**ABOUT THIS TASK**
Word for word, transcribe the data below from the line with "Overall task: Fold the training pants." to the line with "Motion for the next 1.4", keeping both of those lines.

**RECORD EXCERPTS**
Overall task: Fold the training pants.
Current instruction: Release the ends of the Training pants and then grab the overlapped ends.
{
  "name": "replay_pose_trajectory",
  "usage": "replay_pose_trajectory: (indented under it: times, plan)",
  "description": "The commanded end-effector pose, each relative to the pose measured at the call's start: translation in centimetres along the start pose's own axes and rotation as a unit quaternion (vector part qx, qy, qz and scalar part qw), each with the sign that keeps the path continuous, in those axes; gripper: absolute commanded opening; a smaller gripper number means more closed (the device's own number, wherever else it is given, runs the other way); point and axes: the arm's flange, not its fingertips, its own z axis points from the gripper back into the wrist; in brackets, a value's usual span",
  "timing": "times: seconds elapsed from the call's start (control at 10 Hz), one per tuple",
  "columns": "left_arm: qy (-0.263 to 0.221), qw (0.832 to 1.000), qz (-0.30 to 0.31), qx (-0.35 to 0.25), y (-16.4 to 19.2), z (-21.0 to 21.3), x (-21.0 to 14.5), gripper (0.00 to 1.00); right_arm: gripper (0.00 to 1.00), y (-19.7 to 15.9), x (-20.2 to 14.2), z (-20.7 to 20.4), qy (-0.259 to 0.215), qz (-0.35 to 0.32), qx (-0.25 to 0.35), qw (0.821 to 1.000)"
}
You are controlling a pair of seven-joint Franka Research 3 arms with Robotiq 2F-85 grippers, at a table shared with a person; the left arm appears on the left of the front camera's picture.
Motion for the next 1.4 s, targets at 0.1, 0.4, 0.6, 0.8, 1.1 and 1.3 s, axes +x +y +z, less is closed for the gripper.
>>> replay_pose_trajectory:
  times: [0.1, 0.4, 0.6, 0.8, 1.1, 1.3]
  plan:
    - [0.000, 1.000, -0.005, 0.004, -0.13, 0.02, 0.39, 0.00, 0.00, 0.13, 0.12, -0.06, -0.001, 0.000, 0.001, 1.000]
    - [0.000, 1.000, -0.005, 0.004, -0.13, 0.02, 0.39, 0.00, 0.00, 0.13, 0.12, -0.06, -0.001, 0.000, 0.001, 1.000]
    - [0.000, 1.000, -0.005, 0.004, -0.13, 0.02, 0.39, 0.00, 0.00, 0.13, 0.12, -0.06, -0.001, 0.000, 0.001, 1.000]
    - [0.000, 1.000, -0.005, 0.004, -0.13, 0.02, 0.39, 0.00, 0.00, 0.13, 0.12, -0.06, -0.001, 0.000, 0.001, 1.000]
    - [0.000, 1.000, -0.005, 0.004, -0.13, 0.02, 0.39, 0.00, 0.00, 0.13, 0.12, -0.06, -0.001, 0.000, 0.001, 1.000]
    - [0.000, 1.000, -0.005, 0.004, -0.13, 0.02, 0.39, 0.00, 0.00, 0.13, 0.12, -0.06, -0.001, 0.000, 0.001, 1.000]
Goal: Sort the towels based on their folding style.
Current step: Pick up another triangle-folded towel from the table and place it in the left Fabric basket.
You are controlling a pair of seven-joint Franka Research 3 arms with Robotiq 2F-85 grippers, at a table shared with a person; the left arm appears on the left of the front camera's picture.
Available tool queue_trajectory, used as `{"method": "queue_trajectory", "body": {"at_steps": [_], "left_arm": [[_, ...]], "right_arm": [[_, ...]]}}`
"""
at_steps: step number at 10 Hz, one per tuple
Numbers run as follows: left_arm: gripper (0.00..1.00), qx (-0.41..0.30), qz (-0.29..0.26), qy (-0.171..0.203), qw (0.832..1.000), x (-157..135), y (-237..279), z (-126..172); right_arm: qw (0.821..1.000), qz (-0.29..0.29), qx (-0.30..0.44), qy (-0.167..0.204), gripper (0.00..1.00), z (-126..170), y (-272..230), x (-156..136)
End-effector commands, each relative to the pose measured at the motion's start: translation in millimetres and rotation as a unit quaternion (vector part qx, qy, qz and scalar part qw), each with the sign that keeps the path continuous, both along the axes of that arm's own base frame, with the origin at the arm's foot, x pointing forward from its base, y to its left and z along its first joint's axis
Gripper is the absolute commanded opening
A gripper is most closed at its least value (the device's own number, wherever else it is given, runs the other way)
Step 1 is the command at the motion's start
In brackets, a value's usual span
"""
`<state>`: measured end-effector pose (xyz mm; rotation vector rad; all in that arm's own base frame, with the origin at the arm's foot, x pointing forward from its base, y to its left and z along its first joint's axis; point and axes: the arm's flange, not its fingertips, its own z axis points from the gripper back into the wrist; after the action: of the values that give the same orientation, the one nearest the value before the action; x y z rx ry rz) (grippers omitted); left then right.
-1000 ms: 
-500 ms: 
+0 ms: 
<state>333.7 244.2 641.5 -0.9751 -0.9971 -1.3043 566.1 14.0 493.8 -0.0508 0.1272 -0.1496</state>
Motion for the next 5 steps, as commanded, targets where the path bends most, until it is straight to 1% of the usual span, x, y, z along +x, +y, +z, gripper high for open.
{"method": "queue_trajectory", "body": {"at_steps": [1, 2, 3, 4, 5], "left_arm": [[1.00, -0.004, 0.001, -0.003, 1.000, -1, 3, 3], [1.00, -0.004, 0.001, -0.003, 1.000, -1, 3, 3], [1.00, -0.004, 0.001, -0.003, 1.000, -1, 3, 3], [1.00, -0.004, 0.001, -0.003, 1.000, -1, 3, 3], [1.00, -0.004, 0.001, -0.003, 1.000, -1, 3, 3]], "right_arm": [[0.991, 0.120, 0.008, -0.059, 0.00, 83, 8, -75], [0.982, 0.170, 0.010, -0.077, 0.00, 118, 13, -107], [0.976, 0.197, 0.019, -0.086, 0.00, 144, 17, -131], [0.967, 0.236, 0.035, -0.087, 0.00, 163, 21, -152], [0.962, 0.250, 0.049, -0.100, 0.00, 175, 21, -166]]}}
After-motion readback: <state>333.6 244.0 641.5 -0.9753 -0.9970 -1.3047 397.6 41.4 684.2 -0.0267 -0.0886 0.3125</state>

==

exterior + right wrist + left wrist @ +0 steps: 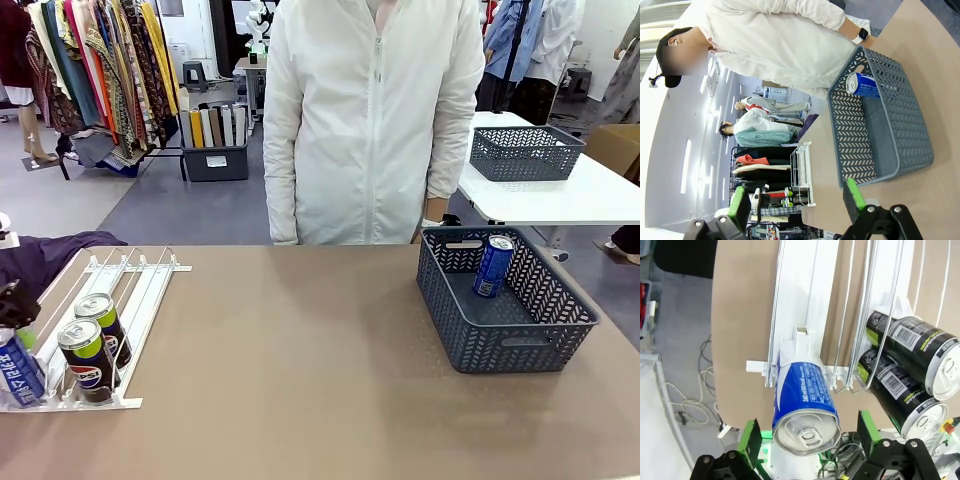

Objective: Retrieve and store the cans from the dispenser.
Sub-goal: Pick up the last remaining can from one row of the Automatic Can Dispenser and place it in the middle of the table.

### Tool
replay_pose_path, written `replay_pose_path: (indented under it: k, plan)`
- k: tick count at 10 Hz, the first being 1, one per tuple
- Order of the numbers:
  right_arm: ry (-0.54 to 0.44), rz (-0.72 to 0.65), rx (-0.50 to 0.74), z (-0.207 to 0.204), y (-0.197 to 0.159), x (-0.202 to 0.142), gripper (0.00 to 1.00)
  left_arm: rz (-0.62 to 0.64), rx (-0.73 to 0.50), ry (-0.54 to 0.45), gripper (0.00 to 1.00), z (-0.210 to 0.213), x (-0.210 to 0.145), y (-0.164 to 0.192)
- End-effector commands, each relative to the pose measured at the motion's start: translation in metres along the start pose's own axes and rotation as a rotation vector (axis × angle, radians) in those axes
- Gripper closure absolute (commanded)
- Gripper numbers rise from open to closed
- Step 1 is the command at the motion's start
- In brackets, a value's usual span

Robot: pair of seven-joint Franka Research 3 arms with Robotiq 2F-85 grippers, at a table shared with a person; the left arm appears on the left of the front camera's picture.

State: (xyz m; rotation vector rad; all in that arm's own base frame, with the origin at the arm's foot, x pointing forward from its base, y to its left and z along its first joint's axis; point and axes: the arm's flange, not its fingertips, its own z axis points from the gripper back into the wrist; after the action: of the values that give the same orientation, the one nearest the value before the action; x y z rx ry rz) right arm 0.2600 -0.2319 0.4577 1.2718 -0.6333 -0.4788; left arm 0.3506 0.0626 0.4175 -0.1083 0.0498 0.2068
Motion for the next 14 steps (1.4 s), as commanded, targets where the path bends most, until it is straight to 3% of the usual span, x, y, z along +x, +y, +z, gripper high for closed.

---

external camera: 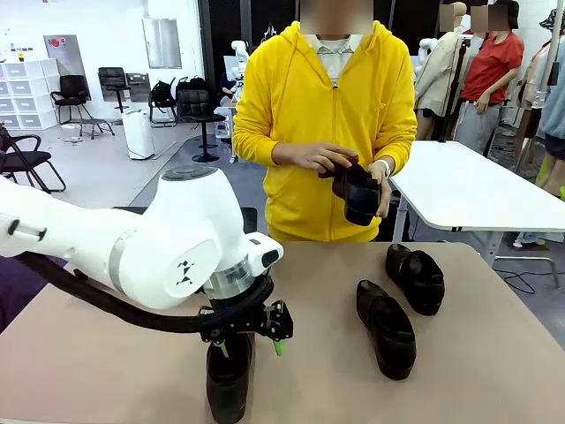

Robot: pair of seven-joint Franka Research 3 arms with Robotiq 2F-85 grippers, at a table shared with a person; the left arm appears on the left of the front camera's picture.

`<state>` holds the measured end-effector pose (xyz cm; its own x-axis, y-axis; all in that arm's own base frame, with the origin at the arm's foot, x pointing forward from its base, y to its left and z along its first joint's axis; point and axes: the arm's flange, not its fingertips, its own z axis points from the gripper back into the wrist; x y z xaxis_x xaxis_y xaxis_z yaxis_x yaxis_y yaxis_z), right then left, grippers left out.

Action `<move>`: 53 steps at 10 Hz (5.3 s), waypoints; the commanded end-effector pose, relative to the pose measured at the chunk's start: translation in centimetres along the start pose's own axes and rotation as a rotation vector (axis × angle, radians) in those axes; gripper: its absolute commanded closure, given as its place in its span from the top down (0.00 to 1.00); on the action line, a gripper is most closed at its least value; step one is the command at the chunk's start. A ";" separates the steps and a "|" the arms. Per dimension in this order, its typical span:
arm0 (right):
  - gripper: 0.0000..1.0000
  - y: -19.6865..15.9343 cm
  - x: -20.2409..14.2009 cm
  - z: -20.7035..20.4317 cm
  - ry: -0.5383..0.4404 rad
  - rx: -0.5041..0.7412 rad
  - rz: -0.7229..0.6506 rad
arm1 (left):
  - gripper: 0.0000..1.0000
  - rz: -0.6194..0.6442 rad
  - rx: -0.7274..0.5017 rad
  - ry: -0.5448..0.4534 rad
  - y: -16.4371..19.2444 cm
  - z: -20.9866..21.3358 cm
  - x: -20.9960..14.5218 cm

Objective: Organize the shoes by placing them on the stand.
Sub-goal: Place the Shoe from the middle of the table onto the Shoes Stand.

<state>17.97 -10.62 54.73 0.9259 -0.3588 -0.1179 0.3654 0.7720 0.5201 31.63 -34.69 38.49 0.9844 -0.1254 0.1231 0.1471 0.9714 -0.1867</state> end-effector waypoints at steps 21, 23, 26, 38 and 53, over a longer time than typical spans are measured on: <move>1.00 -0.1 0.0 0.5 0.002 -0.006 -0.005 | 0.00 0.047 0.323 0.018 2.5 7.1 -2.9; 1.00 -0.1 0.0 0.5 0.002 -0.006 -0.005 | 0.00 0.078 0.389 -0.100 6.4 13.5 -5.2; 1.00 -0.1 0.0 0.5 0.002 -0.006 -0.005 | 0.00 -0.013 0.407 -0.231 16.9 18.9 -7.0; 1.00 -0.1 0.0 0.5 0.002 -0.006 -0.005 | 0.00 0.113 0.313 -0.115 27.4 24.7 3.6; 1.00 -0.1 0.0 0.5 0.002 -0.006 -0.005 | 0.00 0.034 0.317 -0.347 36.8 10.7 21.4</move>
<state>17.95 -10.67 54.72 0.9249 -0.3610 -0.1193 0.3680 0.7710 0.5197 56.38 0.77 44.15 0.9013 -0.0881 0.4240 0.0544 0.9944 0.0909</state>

**OUTPUT OF THE EXERCISE**
Overall task: Fold the training pants.
Current instruction: Release the ends of the Training pants and then grab the overlapped ends.
{
  "name": "replay_pose_trajectory",
  "usage": "replay_pose_trajectory: (indented under it: times, plan)",
  "description": "The commanded end-effector pose, each relative to the pose measured at the call's start: translation in centimetres along the start pose's own axes and rotation as a unit quaternion (vector part qx, qy, qz and scalar part qw), each with the sign that keeps the path continuous, in those axes; gripper: absolute commanded opening; a smaller gripper number means more closed (the device's own number, wherever else it is given, runs the other way); point and axes: the arm's flange, not its fingertips, its own z axis points from the gripper back into the wrist; in brackets, a value's usual span",
  "timing": "times: seconds elapsed from the call's start (control at 10 Hz), one per tuple",
  "columns": "left_arm: qy (-0.263 to 0.221), qw (0.832 to 1.000), qz (-0.30 to 0.31), qx (-0.35 to 0.25), y (-16.4 to 19.2), z (-21.0 to 21.3), x (-21.0 to 14.5), gripper (0.00 to 1.00); right_arm: gripper (0.00 to 1.00), y (-19.7 to 15.9), x (-20.2 to 14.2), z (-20.7 to 20.4), qy (-0.259 to 0.215), qz (-0.35 to 0.32), qx (-0.25 to 0.35), qw (0.821 to 1.000)"
}
You are controlling a pair of seven-joint Franka Research 3 arms with Robotiq 2F-85 grippers, at a table shared with a person; the left arm appears on the left of the front camera's picture.
Motion for the next 1.4 s, targets at 0.1, 0.4, 0.6, 0.8, 1.1 and 1.3 s, axes +x +y +z, less is closed for the gripper.

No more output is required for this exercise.